Closed mathmax12 closed 3 years ago

mathmax12 commented 3 years ago

Hi, Thanks for the amazing work. I am working on a windows 10 OS with a RTX2060. The TensorRT is installed correctly. But I have some problem installing the torch2trt. So I can't run the with the "--use_fp16_tensorrt". I found the pytorch support quantization the model by simply add net.half() I also changed the input to the net to FP16. But I got some issue as below for the relu part in FPN_phase_2 class:

`File "C:\Users\bigtree\Documents\prototype\segmentation\yolact_edge_simple\yolact.py", line 1703, in forward outs = self.fpn_phase_2(outs_phase_1) File "C:\Users\bigtree.conda\envs\yolact_edgev01\lib\site-packages\torch\nn\modules\module.py", line 722, in _call_impl result = self.forward(input, **kwargs) RuntimeError: The following operation failed in the TorchScript interpreter.

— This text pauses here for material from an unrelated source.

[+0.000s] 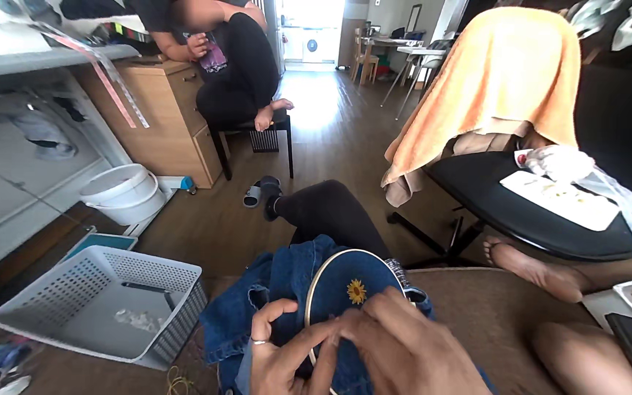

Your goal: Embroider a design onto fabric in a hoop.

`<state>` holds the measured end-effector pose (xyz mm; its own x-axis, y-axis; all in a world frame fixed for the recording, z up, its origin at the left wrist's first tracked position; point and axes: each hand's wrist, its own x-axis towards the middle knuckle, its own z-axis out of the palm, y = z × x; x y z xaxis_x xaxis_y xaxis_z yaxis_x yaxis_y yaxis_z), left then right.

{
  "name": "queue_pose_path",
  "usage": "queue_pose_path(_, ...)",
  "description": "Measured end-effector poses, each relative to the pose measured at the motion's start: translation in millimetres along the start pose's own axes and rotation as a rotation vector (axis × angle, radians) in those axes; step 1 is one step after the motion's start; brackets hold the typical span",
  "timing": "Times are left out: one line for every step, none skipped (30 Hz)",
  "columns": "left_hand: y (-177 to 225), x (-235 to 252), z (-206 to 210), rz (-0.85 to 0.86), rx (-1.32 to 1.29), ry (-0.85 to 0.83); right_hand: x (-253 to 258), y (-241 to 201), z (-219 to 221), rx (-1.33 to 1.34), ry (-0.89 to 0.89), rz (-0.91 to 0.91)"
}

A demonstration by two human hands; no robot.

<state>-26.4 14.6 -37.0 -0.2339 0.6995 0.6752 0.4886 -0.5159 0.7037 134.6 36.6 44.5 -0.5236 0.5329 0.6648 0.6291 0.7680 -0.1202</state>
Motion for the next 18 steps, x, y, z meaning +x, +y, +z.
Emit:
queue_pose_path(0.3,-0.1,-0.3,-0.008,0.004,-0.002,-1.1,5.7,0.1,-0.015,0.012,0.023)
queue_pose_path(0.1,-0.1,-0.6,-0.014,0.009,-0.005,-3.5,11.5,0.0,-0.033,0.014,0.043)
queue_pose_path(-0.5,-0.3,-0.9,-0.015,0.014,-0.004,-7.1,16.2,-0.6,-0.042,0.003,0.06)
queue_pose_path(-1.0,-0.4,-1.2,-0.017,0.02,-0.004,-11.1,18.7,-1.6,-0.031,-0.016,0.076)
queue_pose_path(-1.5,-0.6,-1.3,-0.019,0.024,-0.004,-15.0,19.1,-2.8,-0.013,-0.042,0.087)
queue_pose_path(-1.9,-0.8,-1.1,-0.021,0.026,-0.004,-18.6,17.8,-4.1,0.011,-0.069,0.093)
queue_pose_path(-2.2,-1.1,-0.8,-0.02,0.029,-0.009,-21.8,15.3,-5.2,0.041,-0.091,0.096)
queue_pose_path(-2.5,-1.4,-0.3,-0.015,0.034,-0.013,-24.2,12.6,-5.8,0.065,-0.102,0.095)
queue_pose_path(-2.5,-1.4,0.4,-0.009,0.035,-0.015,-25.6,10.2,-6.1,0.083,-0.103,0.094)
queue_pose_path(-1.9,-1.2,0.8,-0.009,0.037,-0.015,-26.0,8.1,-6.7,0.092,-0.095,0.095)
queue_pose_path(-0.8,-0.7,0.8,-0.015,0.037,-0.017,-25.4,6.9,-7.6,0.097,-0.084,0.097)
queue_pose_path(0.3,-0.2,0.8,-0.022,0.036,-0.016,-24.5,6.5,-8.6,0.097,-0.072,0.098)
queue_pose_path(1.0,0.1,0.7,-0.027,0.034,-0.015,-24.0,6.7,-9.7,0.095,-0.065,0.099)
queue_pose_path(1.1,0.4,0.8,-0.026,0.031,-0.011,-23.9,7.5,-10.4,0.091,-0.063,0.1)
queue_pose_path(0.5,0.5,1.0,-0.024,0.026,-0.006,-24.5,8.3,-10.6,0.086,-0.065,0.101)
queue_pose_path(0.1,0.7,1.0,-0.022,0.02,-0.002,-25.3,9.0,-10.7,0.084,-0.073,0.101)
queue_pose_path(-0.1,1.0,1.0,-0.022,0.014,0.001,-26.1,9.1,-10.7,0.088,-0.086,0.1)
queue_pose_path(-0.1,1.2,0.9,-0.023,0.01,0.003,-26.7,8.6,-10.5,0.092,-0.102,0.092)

Traceback of TorchScript (most recent call last): File "C:\Users\bigtree\Documents\prototype\segmentation\yolact_edge_simple\yolact.py", line 969, in forward for pred_layer in self.pred_layers: j -= 1 out[j] = F.relu(pred_layer(out[j]))



        # In the original paper, this takes care of P6
  File "C:\Users\bigtree\Documents\prototype\segmentation\yolact_edge_simple\yolact.py", line 969, in relu
        for pred_layer in self.pred_layers:
            j -= 1
            out[j] = F.relu(pred_layer(out[j]))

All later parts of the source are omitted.